Task objective:
The listing below contains a span that opens with the line containing "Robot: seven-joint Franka" and closes with the line containing "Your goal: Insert". Return that span exactly.
[Start of section]
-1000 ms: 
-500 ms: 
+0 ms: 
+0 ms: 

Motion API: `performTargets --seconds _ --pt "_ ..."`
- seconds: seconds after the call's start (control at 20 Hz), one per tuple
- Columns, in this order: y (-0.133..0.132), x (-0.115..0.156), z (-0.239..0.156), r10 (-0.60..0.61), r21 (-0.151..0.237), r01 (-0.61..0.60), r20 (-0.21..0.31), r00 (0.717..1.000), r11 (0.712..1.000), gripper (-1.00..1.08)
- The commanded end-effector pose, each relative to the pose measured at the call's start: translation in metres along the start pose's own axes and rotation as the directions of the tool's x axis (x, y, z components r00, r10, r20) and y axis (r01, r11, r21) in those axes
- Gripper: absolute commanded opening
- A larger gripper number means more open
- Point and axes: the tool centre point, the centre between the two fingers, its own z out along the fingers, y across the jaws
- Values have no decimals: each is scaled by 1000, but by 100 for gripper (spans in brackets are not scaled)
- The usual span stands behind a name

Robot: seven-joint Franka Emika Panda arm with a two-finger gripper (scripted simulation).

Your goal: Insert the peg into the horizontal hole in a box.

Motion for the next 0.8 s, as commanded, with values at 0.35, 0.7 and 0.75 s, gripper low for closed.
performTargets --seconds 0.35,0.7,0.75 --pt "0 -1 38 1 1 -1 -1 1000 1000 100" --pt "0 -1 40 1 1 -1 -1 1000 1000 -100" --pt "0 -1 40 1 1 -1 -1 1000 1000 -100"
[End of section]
Response to this task:
Robot: seven-joint Franka Emika Panda arm with a two-finger gripper (scripted simulation).

Your goal: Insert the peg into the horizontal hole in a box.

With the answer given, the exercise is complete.